Moving to NVLink, we did see around a 12% performance loss, but this still puts the GPUs far ahead of their CPU competitors and is well worth the nearly doubled VRAM. In addition, if NVLink is not needed (for example, for the RTX 8000 in this scene), it can be easily toggled in the NVIDIA Control Panel by selecting either “Maximize 3D performance” or “Disable SLI” in the SLI Configuration tab.
The NVIDIA Quadro RTX 8000, Quadro RTX 6000, and Titan RTX are also very close in the City GPU benchmark although the Quadros do come out slightly ahead of the Titan both with and without NVLink. This could be because of the dual fan design of the Titan cooler, which is less optimal for multi-GPU setups compared to the blower style Quadros, or the marginally slower base clock speed (although the boost clock speed is consistent for all three). In addition, the larger memory size of the RTX 8000 likely allows V-Ray to use more memory which can be more optimal for speed.
Looking to the future, GPU rendering is extremely promising. The new NVIDIA Turing RTX graphics cards already save valuable time over the previous Pascal generation, and this is before the new RT cores are utilized by V-Ray (although their Tensor Cores are used in the NVIDIA OptiX AI Denoiser implemented in V-Ray Next).
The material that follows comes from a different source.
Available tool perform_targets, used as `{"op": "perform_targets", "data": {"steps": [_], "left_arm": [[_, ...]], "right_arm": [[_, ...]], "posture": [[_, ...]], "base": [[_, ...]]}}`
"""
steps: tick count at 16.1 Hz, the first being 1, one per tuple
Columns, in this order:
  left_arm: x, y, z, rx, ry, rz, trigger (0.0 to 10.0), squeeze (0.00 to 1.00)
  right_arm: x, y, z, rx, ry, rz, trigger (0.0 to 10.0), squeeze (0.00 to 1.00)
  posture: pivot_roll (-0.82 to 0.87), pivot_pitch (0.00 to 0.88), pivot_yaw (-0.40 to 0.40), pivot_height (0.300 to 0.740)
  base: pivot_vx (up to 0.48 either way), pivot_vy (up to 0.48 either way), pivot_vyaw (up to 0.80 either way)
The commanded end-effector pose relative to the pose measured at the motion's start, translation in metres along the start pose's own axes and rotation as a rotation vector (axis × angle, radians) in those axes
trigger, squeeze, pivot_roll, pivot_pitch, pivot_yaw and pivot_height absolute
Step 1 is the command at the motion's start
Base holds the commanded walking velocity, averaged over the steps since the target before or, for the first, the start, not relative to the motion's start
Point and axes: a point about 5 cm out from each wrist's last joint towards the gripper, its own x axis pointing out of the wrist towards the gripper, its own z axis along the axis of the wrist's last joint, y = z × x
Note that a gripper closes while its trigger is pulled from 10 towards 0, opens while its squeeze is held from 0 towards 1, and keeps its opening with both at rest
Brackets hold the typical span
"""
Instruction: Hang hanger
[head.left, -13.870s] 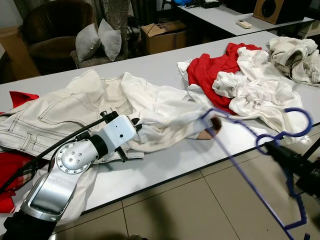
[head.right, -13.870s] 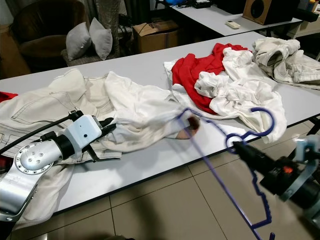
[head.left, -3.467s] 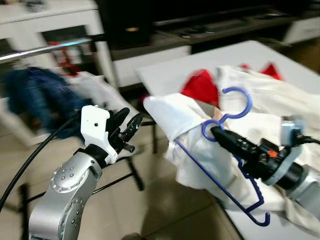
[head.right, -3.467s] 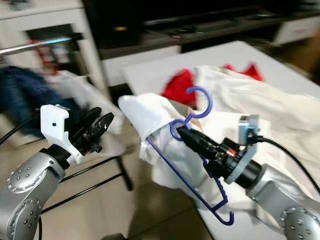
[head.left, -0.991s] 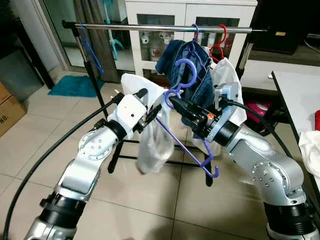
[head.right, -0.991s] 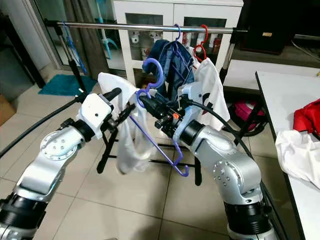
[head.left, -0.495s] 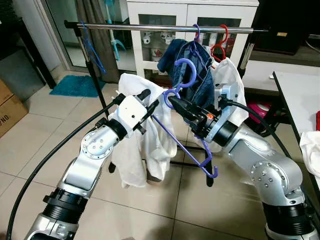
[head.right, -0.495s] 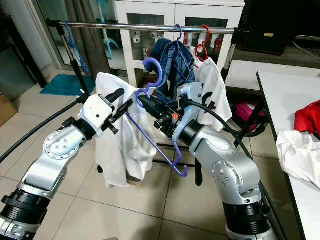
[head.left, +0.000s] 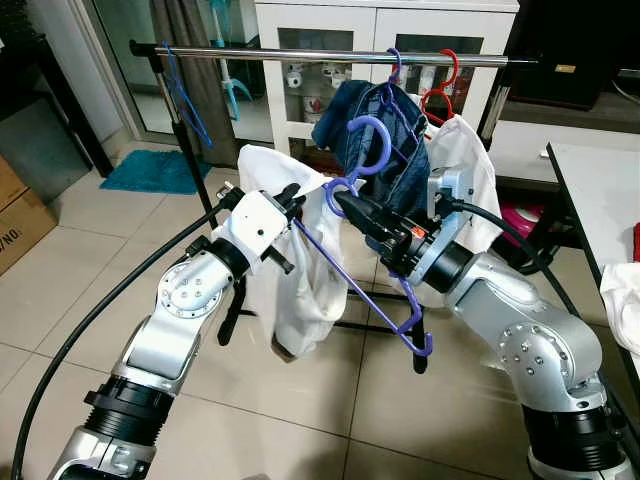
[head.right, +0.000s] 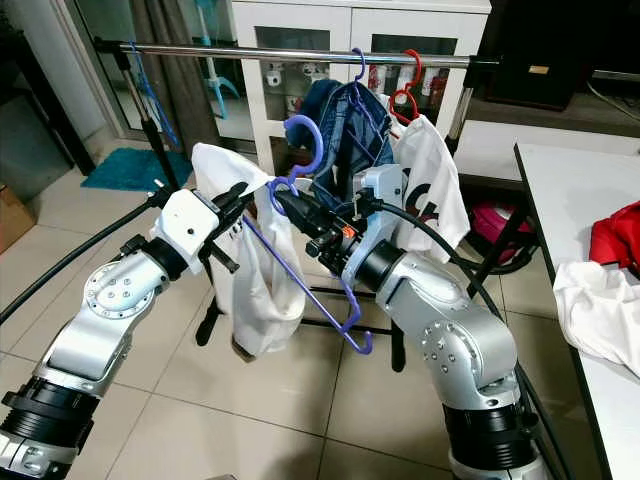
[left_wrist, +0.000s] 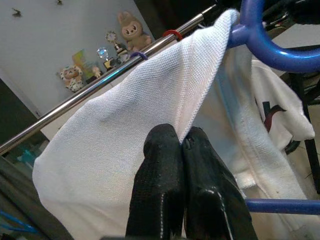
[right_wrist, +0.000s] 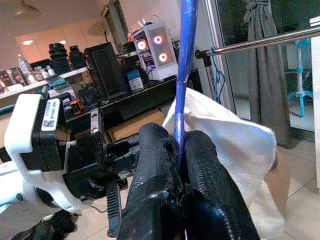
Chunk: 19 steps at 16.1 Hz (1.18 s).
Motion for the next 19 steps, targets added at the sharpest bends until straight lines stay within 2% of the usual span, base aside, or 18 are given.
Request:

According to Chaos Group, there is an internal build of V-Ray GPU in the works that offers a speed boost of 47-78% for RTX cards, with more performance gains expected in the coming months of development.* In fact, according to preliminary testing done by Chaos Group, the 2080 Ti with RT core support will more than double the performance of the 1080 Ti. Additionally, Chaos Group’s work on out-of-core geometry for the GPU engine will further reduce VRAM usage, making GPU rendering both more accessible and more efficient for geometrically complex scenes. As GPU and GPU rendering technology progresses, I expect GPU rendering will become even more widespread and eventually take over as the main production render in most workflows.